International cricket tour

An Australian national cricket team captained by Ian Craig toured New Zealand between February and April 1957. They played 12 matches, seven of which were first-class, including three matches against New Zealand, but these were not granted Test status. The Australians won one and drew two of the international matches, and won the other four first-class matches.

==Team==

- Ian Craig (captain)
- Richie Benaud
- Peter Burge
- John Drennan
- Les Favell
- Ron Gaunt
- Neil Harvey
- Barry Jarman
- Lindsay Kline
- Johnny Martin
- Ian Meckiff
- Norm O'Neill
- Bob Simpson
- Bill Watson

It was a young team: Craig was 21; the oldest player, Harvey, was 28; and the youngest player, O'Neill, was 19.

==Matches==
The Australians (249 and 223 for 5) won the first game against Canterbury (229 and 241) by five wickets.
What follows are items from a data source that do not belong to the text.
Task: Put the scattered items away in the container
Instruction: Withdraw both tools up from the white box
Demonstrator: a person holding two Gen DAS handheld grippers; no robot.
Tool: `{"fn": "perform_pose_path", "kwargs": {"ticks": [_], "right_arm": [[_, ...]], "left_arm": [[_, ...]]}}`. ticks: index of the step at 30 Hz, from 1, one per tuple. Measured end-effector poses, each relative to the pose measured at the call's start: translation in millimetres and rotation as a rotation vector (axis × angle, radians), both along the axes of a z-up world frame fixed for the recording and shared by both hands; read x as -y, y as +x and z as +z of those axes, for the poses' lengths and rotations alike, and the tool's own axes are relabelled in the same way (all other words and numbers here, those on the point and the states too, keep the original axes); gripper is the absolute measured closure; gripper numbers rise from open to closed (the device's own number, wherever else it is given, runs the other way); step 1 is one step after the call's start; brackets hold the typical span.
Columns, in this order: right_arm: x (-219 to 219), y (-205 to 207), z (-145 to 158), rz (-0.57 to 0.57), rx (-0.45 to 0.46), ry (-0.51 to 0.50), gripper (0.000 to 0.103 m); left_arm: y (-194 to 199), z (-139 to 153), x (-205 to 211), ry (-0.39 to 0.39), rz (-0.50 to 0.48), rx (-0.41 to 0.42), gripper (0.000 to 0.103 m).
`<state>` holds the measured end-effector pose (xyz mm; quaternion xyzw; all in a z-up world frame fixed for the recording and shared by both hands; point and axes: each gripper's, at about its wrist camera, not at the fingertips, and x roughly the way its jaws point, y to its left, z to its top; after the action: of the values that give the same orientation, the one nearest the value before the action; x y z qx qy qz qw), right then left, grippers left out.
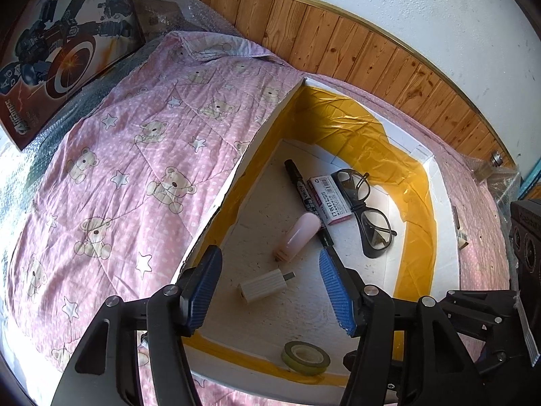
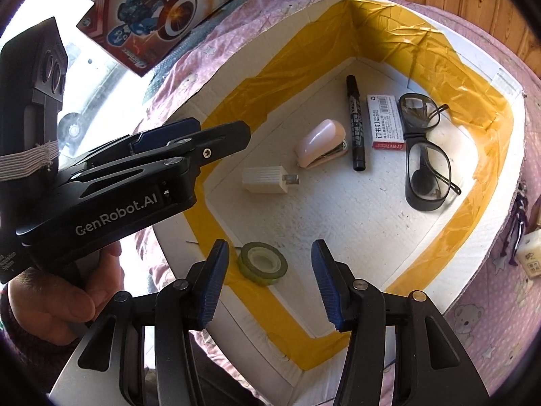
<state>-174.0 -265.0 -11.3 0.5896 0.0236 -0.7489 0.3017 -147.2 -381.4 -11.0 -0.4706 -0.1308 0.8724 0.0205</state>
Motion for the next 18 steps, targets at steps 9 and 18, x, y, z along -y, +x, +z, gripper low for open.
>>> {"fn": "perform_pose_path", "kwargs": {"ticks": [9,18], "right_arm": [[-5.0,9.7,9.6,0.0,-0.03,0.001,0.049],[-15.3,19.7,18.3,-0.017,-0.053,-0.001,0.049]], "left_arm": [[11.0,7.3,-9.4,-0.01,-0.011,-0.006,0.042],[23.8,17.1,-20.0,-0.022,-0.023,-0.015,0.042]]}}
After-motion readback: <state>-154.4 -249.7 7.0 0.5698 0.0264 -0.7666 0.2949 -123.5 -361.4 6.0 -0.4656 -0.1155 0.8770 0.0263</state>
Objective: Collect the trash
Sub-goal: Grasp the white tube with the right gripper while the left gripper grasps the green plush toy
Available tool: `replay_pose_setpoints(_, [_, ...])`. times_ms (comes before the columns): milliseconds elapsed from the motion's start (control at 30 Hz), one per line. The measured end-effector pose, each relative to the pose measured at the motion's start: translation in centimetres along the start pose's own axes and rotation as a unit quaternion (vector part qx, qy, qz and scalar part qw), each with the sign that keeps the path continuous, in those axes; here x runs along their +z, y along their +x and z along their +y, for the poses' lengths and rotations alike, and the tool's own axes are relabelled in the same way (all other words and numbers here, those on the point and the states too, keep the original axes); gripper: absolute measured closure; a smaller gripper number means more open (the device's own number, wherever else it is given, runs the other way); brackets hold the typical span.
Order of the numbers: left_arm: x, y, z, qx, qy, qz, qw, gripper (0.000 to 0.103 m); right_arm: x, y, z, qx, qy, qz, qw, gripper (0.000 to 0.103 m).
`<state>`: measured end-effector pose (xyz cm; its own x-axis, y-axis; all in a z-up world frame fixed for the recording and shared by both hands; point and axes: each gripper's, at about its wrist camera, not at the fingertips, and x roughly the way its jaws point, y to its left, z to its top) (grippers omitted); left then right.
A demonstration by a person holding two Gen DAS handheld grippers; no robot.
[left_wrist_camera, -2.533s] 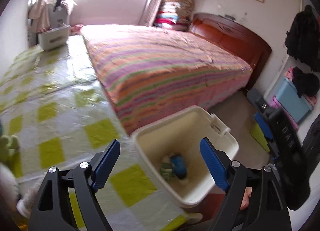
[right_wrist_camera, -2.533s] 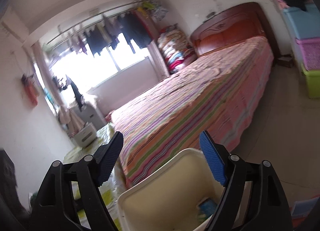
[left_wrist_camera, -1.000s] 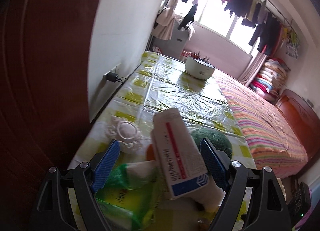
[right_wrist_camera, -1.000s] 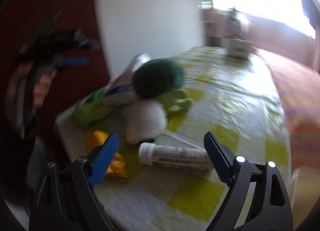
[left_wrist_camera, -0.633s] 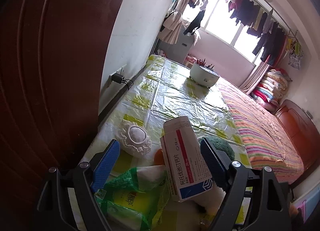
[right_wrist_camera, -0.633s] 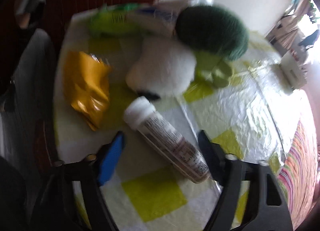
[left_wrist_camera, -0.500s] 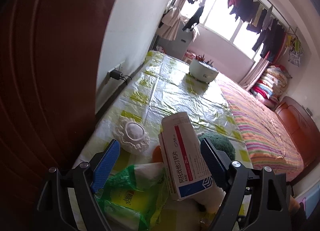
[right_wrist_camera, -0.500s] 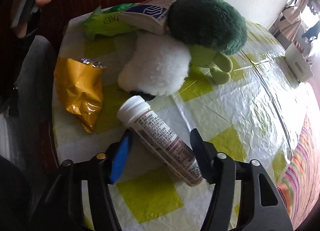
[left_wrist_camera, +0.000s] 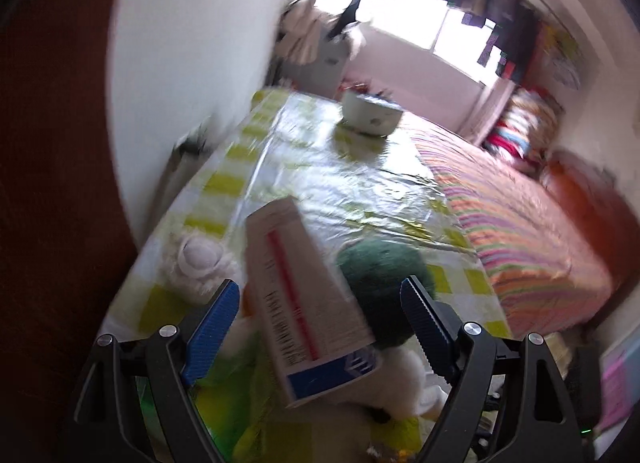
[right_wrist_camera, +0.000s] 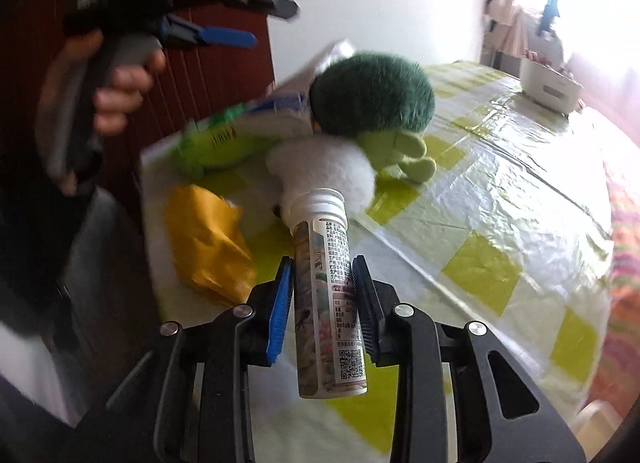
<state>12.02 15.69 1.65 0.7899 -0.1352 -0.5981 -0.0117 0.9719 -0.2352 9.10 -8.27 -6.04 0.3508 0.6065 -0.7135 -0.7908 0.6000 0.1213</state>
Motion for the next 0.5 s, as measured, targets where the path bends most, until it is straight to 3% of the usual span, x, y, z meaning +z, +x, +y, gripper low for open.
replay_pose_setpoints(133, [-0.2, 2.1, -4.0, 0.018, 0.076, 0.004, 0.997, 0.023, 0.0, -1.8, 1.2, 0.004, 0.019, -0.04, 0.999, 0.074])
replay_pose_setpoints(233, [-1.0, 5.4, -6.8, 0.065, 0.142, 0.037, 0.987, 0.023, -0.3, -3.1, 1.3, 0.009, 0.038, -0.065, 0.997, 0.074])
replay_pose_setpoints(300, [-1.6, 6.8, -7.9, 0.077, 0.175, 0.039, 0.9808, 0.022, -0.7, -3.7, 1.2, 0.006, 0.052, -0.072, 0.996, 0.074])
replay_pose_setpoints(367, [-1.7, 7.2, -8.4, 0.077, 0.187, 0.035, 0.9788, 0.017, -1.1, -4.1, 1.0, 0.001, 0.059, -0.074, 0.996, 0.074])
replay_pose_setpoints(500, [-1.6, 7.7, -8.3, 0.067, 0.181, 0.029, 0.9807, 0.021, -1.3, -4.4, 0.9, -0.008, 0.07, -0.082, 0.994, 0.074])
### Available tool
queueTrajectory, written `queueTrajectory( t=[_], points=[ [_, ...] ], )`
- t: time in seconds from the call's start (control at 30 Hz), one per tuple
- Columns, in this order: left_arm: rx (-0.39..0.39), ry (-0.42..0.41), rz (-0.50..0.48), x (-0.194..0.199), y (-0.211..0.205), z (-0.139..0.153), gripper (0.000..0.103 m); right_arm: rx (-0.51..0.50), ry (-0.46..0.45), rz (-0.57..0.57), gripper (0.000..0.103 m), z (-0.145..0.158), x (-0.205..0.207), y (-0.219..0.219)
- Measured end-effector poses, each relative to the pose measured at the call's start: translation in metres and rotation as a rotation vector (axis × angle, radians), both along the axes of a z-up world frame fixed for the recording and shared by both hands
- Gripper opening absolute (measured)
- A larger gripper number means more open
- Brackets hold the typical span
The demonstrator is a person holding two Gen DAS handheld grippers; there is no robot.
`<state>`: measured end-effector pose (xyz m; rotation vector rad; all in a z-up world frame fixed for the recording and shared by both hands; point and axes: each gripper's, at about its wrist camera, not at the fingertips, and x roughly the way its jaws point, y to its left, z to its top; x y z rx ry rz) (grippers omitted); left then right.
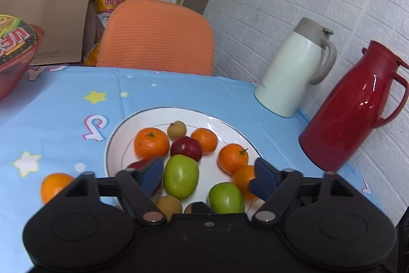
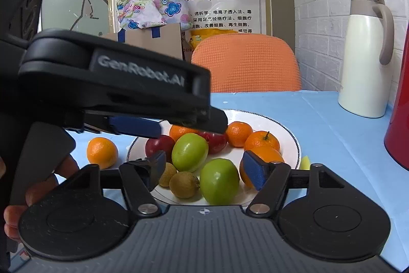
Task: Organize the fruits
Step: 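Carry the green fruit onto the white plate and open the left tool, then move both open tools back to the last kiwi on the cloth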
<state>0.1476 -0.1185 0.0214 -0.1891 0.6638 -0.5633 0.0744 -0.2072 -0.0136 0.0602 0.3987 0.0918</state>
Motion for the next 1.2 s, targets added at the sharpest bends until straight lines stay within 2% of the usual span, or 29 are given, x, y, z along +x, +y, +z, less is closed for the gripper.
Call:
queueTrajectory(
  t=[0.2, 0.47, 0.7, 0.87, 1.0, 1.2],
  points=[
    [0.036, -0.045, 0.074, -0.010, 0.010, 0.009, 0.103, 0.005, 0.000, -0.022, 0.103, 0.002, -0.005, 0.001],
    [0.055, -0.034, 0.114, -0.022, 0.033, 0.015, 0.103, -0.005, 0.000, 0.020, 0.103, 0.009, -0.017, 0.009],
    [0.035, 0.004, 0.206, -0.030, 0.074, 0.017, 0.103, 0.011, 0.015, 0.054, 0.103, 0.012, -0.026, 0.022],
    [0.023, 0.038, 0.220, -0.038, 0.095, 0.014, 0.103, 0.024, 0.051, 0.076, 0.103, 0.012, -0.028, 0.038],
    [0.048, 0.041, 0.212, -0.049, 0.104, 0.011, 0.103, 0.031, 0.066, 0.097, 0.103, 0.012, -0.032, 0.050],
    [0.037, 0.039, 0.195, -0.062, 0.120, 0.008, 0.103, 0.060, 0.112, 0.131, 0.103, 0.009, -0.033, 0.068]
  ],
)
Benaud took four wickets and Burge scored a century.

The next game against Southland was drawn. Southland were dismissed for 84, Gaunt taking 6-23. The Australians made 237 for 6, Favell scoring 81 and Watson 74, before rain washed out the second day.

The Australians (344) beat Otago (187 and 55) by an innings and 102 runs. Harvey scored 161 and Kline took six wickets and Meckiff five.

The Australians (137 for 8 declared) beat a combined team from Ashburton County, South Canterbury and North Otago (43 and 76) by an innings and 18 runs in Timaru, Meckiff taking 8 for 19 in the first innings.

===First Unofficial Test===
Australia (216 and 284 for 3 declared) played New Zealand (268 and 112 for 2) in Christchurch, a match that ended in a draw. Craig scored 123 not out in the second innings.

The Australians (424) beat Wairarapa (50 and 157) by an innings. Watson scored 136.

===Second Unofficial Test===
Australia (215 and 146 for 6) drew the second game against New Zealand (249) in Wellington, Benaud taking 6 for 79. For New Zealand, Bert Sutcliffe scored 107, and Harry Cave took eight wickets.

The Australians (478 for 9 declared) drew against Poverty Bay (122 and 58 for 5). Benaud and Harvey scored centuries.

The Australians (304) beat Auckland (128 and 122) by an innings and 54 runs, Meckiff taking nine wickets.

The Australians (213 for 5 declared) drew with Waikato (93 and 30 for 3), Martin taking five wickets.

Australia (272 and 58 for 0) beat Central Districts (176 and 153) by ten wickets in New Plymouth, Benaud scoring a century and taking eight wickets.

===Third Unofficial Test===
In the third and final unofficial test in Auckland, Australia (350 for 8 declared) beat New Zealand (198 and 161) by ten wickets. Martin took seven wickets for the game, Meckiff and Benaud took six each, and O'Neill scored a century.

Neil Harvey headed the batting aggregates in first-class games with 448 runs at 49.77. Benaud took 32 wickets at 19.31.